In the present application, it was clear to this court that a decision on whether or not the trial court erred in law in putting the Applicant on his defence cannot be determined without this court examining the merits of the evidence adduced before the trial court by the prosecution witnesses. That is a role that this court has no jurisdiction to consider this stage of the proceedings. It appears to the court that the Applicant is asking it to evaluate the evidence adduced by the prosecution witnesses and determine whether the trial court properly exercised its discretion in ruling that the Applicant ought to be placed on his defence. On review of decided cases on this issue, it is evident to this court that an issue which may attract this court’s jurisdiction under Section 362 and364 of the Criminal Procedure Code, is an issue of a restricted nature that does not delve into the factual merits or otherwise of the case before the trial court.

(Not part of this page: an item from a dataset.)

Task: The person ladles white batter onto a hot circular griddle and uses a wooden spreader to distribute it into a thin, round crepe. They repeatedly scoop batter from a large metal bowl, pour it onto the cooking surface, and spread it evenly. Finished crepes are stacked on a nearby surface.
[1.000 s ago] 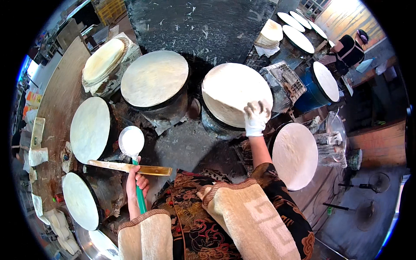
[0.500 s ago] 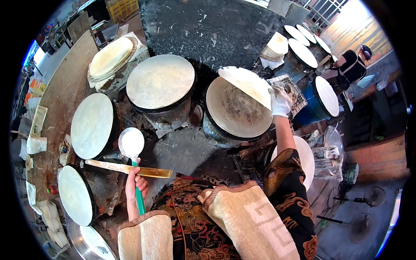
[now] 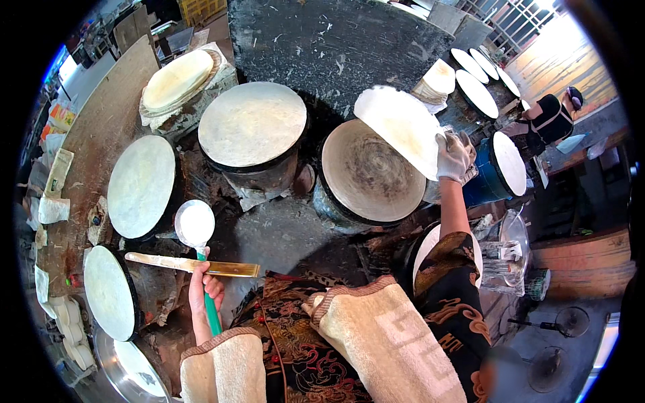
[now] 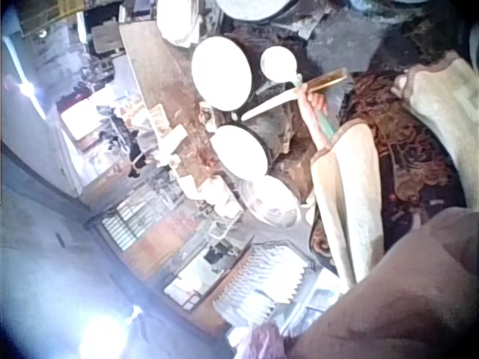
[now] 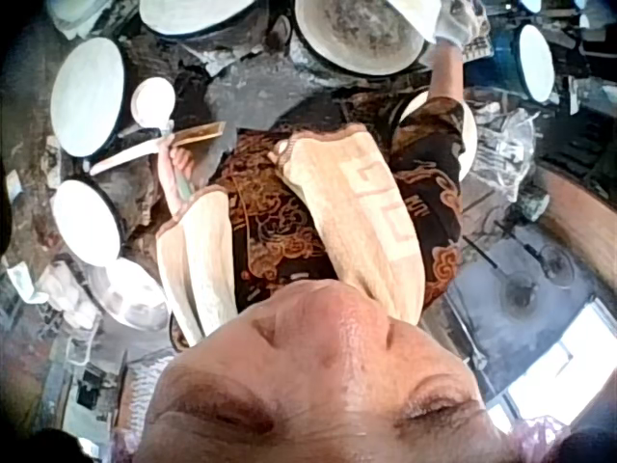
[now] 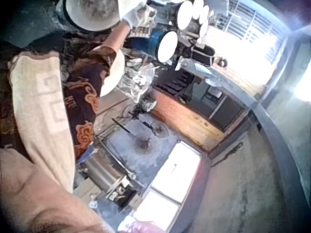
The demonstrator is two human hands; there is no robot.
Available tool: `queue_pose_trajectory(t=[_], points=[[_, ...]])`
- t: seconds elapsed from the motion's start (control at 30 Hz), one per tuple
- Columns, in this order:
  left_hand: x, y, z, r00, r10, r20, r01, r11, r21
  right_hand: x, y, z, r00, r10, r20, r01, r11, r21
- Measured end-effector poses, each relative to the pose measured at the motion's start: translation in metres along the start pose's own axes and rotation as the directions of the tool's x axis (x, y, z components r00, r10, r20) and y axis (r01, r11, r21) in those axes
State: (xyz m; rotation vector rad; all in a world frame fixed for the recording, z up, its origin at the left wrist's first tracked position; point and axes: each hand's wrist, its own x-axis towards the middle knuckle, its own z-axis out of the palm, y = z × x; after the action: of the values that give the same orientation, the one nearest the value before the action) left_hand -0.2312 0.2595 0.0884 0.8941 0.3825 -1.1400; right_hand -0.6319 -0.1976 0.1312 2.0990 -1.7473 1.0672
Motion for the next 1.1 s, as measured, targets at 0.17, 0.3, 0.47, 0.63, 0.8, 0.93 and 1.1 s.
queue_pose_trajectory(t=[0.17, 0.3, 0.47, 0.63, 0.8, 0.93, 1.1], points=[[0.0, -0.001, 0.005, 1.0, -0.01, -0.003, 0.011, 1.0, 0.014, 0.035, 0.003, -0.016, 0.997, -0.078, -0.015, 0.071, 0.959, -0.274], [-0.005, -0.003, 0.013, 0.998, 0.002, 0.069, -0.006, 0.998, 0.066, 0.06, 0.001, -0.023, 0.999, -0.031, 0.027, 0.038, 0.943, -0.329], [-0.008, -0.005, 0.01, 1.0, 0.013, 0.028, -0.015, 0.997, 0.076, 0.089, -0.015, -0.037, 0.989, -0.147, -0.036, 0.121, 0.914, -0.386], [-0.011, 0.001, -0.009, 0.999, 0.017, 0.032, -0.018, 0.999, 0.045, 0.123, -0.094, -0.071, 0.914, -0.321, 0.246, 0.386, 0.875, -0.292], [-0.022, 0.012, -0.018, 0.996, 0.012, 0.086, -0.016, 0.999, 0.038, 0.114, -0.156, -0.071, 0.805, -0.395, 0.443, 0.513, 0.838, -0.185], [-0.023, 0.029, -0.037, 0.993, 0.033, 0.113, -0.035, 0.999, 0.014, 0.096, -0.242, -0.074, 0.712, -0.427, 0.558, 0.562, 0.822, -0.088], [-0.037, 0.049, -0.07, 0.99, 0.117, 0.082, -0.118, 0.993, 0.008, 0.069, -0.345, -0.041, 0.622, -0.608, 0.494, 0.665, 0.743, 0.077]])
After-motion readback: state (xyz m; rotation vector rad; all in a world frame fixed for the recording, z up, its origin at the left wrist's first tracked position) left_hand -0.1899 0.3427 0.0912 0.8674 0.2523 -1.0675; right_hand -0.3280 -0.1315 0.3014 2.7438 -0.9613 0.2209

In the present application, it was the Applicant’s application that the trial court had ignored his submission especially the decided cases that he had cited in support of his submission on no case to answer. It was apparent to the court that the Applicant wrongly invoked the jurisdiction of this court because the issues he seeks to be addressed in the application cannot be determined without this court considering the factual merits of the prosecution’s case. The fact that the Applicant has been placed on his defence does not prevent him from placing the same arguments before the trial court in his final submission. The fact that the Applicant has been placed on his defence does not mean or imply that he will be convicted. If the Applicant is convinced that the prosecution’s case is not worth an answer, he is at liberty to exercise the options available to him which includes saying nothing in his defence.

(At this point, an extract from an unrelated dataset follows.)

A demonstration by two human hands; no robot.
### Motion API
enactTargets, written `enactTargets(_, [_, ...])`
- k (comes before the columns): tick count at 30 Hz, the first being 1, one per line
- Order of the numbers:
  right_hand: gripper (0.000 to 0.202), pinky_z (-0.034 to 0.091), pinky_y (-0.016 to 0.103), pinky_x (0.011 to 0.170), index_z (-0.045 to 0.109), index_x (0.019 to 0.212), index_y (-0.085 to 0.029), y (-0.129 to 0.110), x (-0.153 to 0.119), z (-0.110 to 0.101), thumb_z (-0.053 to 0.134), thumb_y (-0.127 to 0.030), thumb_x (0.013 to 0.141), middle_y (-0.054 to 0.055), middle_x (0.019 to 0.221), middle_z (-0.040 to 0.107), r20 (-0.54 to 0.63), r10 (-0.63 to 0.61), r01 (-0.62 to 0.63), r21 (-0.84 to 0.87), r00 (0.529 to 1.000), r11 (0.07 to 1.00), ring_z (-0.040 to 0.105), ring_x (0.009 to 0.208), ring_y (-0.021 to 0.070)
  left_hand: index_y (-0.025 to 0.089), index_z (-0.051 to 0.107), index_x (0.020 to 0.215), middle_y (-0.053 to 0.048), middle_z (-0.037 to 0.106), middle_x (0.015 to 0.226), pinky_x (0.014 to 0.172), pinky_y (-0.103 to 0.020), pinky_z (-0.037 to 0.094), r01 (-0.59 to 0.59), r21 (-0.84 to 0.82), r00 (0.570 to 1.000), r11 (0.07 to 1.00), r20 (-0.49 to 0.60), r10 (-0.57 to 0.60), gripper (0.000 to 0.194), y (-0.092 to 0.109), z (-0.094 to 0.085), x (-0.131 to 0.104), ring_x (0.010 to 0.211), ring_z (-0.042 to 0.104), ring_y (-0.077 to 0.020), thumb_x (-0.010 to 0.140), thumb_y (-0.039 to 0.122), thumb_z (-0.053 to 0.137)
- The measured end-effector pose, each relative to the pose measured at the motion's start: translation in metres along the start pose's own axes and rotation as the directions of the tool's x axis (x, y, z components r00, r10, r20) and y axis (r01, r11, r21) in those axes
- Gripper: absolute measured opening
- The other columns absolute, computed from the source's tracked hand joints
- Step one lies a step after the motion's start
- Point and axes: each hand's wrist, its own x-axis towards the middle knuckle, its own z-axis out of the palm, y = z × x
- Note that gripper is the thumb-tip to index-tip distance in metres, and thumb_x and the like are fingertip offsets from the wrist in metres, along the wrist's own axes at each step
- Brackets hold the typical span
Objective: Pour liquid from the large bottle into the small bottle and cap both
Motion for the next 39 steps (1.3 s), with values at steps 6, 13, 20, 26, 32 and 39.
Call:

The issues that he has raised in this application will be properly addressed at the right forum i.e. if the Applicant is convicted, he may file an appeal to this court which shall consider the merits of the facts and the applicable law. It is only an appellate court that can consider the totality of the evidence adduced before the trial court and render an appropriate decision. When an accused is placed on his defence, it does not infringe his constitutional right to fair trial unless it is established that there was absolutely no evidence that would have enabled a court, properly applying its mind to the facts of the case, to place such an accused person on his defence.

For the foregoing reasons, it is clear that the Applicant’s application lacks merit and is hereby dismissed. It is so ordered.